Abbas to meet Obama on September 23: Palestinians
Ramallah, Palestinian Territories (AFP) Sept 17, 2013 - Palestinian president Mahmud Abbas is to meet US President Barack Obama next week, ahead of the opening of the UN General Assembly, Palestinian sources said on Tuesday.

At their September 23 meeting, the two men will discuss peace negotiations between the Palestinians and Israel, which resumed earlier this year after a three year hiatus, the sources said.

The announcement came hours after Israeli Prime Minister Benjamin Netanyahu said he would meet Obama on September 30 for talks on Iran's nuclear programme, the negotiations with the Palestinians and other regional issues.

Israeli and Palestinian negotiators have been holding talks in secret since August after marathon efforts by US Secretary of State John Kerry brought them back to the table. The last round of direct talks between the two sides collapsed in September 2010.

Abbas won a diplomatic victory less than a year ago when on November 29 the United Nations General Assembly voted to upgrade the status of the Palestinian Authority to that of a "non-member observer state" despite US and Israeli objections.

The White House confirmed Tuesday that US President Barack Obama will play host to Israel's Prime Minister Benjamin Netanyahu in Washington at the end of the month.

"The president will welcome Israeli prime minister Netanyahu to the White House on Monday, September 30," spokesman Jay Carney said.

The US official said the two leaders would discuss progress on final status negotiations with the Palestinians, Iran, Syria and developments in the Middle East.

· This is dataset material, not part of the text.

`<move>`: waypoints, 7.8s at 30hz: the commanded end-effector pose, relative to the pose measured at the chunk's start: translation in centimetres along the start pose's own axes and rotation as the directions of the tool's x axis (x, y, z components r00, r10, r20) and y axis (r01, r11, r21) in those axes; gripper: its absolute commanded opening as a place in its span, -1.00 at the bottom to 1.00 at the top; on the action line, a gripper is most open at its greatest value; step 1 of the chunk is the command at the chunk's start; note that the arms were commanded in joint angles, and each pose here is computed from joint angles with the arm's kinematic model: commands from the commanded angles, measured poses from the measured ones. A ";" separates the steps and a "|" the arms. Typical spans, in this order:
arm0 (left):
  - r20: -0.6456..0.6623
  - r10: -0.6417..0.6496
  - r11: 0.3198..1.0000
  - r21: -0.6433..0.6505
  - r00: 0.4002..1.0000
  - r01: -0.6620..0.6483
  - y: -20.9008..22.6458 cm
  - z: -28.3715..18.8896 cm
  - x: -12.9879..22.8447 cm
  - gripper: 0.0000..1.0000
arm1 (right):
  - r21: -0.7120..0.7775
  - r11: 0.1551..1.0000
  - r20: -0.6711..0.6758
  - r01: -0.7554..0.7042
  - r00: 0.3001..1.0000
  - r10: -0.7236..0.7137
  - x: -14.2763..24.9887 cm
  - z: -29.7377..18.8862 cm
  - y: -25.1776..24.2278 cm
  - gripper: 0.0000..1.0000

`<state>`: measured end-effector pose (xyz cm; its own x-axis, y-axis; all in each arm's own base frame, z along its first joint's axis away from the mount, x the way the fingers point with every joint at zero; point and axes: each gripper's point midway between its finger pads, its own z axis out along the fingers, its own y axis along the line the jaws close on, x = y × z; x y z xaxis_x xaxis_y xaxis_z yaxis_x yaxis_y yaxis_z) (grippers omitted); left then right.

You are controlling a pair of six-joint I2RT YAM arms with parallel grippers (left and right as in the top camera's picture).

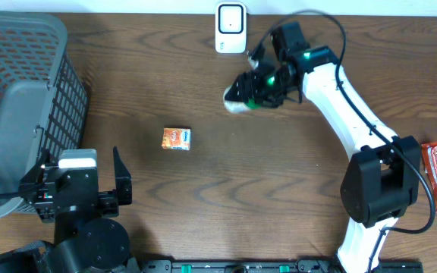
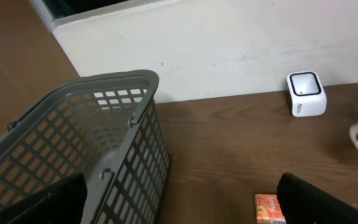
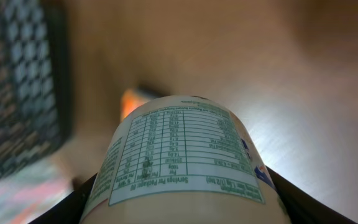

Earlier, Netanyahu said his talks with Obama would come ahead of the Israeli leader's appearance at the United Nations General Assembly in New York, with Iran's nuclear program high on the agenda.

"In another week-and-a-half or so I will travel to the UN General Assembly," Netanyahu said, in a statement from his office.

"I will first meet with US President Barack Obama," a statement from Netanyahu's office quoted him as saying.

"I intend to focus on the issue of stopping Iran's nuclear program," he said.

Tehran is locked in a diplomatic stand-off with the West and Israel, who accuse the Islamic republic of trying to develop and build nuclear weapons. Iran denies the allegations.

Israel will demand, he said, that Iran halt all uranium enrichment, remove all enriched uranium from its territory, close its underground nuclear facility in Qom and stop building a plutonium reactor.

"Only a combination of these four steps will constitute an actual stopping of the nuclear program, and until all four of these measures are achieved, the pressure on Iran must be increased and not relaxed, and certainly not eased," Netanyahu said.